Print out the data precisely as it appears here, with no pictures.
== == ==
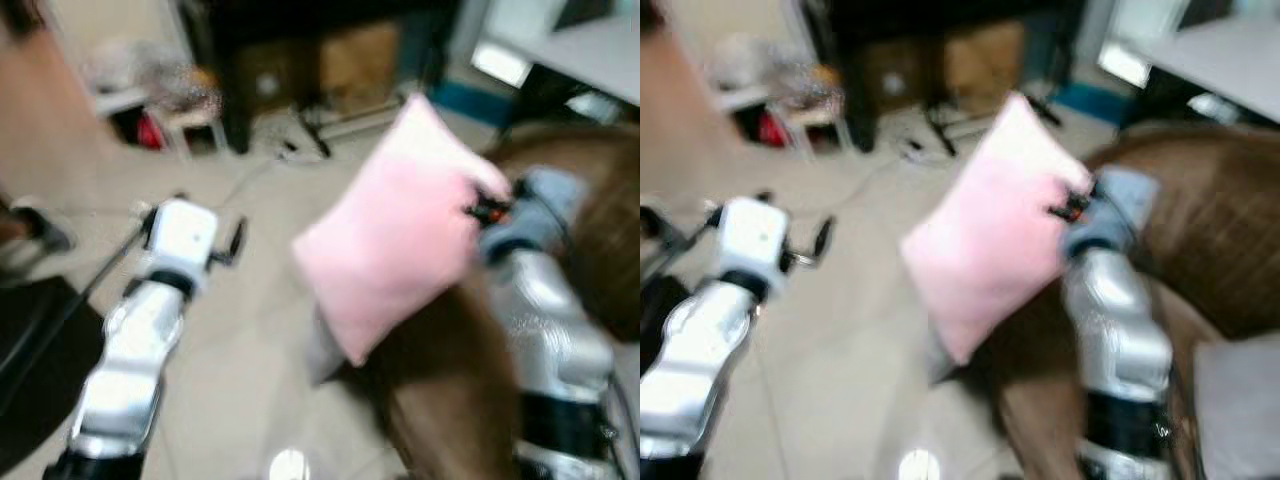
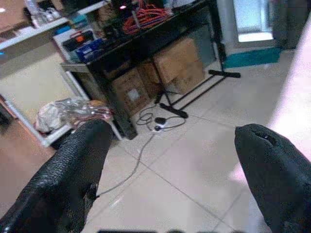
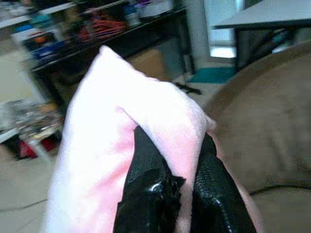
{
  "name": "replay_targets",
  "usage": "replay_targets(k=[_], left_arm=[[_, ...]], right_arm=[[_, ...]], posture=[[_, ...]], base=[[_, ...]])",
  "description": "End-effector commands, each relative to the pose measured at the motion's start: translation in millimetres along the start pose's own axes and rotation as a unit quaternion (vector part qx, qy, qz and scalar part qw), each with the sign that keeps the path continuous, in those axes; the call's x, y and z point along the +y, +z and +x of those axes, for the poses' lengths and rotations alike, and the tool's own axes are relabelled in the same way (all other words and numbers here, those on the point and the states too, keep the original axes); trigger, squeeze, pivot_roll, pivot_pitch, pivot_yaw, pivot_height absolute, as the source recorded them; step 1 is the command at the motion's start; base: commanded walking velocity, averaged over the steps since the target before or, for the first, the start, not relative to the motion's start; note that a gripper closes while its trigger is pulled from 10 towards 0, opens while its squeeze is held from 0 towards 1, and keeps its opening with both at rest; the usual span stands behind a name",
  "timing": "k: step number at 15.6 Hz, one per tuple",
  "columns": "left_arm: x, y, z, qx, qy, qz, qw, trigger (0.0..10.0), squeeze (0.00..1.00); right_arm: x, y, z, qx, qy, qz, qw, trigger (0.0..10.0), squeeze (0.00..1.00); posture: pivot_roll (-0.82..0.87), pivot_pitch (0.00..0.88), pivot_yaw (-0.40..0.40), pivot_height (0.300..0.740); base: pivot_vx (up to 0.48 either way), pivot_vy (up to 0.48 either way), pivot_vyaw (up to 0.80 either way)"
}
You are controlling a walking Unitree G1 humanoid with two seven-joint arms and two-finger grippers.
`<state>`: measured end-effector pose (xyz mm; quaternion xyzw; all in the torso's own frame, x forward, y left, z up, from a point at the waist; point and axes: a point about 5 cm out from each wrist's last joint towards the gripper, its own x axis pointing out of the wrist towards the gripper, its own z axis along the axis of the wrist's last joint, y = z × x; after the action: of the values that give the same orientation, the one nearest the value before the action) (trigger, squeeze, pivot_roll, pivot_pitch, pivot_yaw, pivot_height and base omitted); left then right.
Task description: Move the pillow to the sofa from floor
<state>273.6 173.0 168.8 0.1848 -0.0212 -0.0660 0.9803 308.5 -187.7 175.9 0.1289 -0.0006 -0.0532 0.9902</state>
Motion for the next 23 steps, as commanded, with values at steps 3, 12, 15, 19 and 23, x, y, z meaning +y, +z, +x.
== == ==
Response area:
{
  "name": "replay_targets",
  "usage": "replay_targets(k=[_], left_arm=[[_, ...]], right_arm=[[_, ...]], posture=[[_, ...]], base=[[_, ...]])",
  "description": "End-effector commands, each relative to the pose measured at the motion's start: translation in millimetres along the start pose's own axes and rotation as a unit quaternion (vector part qx, qy, qz and scalar part qw), each with the sign that keeps the path continuous, in those axes; the call's x, y and z point along the +y, +z and +x of those axes, for the poses' lengths and rotations alike, and the tool's own axes are relabelled in the same way (all other words and numbers here, those on the point and the states too, keep the original axes); trigger, squeeze, pivot_roll, pivot_pitch, pivot_yaw, pivot_height absolute, as the source recorded them; step 1 is the command at the motion's start; base: commanded walking velocity, averaged over the steps since the target before or, for the first, the start, not relative to the motion's start; note that a gripper closes while its trigger is pulled from 10 towards 0, opens while its squeeze is held from 0 towards 1, and keeps its opening with both at rest; the usual span stands behind a name",
  "timing": "k: step number at 15.6 Hz, one per tuple",
  "columns": "left_arm: x, y, z, qx, qy, qz, qw, trigger (0.0..10.0), squeeze (0.00..1.00); right_arm: x, y, z, qx, qy, qz, qw, trigger (0.0..10.0), squeeze (0.00..1.00); posture: pivot_roll (-0.82..0.87), pivot_pitch (0.00..0.88), pivot_yaw (-0.40..0.40), pivot_height (0.300..0.740); base: pivot_vx (up to 0.48 either way), pivot_vy (up to 0.48 either way), pivot_vyaw (up to 0.80 either way)"
}
You are controlling a walking Unitree G1 humanoid with two seven-joint arms and two-finger grippers.
`<state>`: measured end-effector pose (xyz mm; quaternion xyzw; all in the torso's own frame, x forward, y left, z up, from a point at the waist; point and axes: a point about 5 cm out from each wrist's last joint towards the gripper, its own x axis pointing out of the wrist towards the gripper, its own z axis along the axis of the wrist's last joint, y = z × x; after the action: of the values that give the same orientation, the one nearest the value before the action) (trigger, squeeze, pivot_roll, pivot_pitch, pivot_yaw, pivot_height and base omitted); left then right.
Task description: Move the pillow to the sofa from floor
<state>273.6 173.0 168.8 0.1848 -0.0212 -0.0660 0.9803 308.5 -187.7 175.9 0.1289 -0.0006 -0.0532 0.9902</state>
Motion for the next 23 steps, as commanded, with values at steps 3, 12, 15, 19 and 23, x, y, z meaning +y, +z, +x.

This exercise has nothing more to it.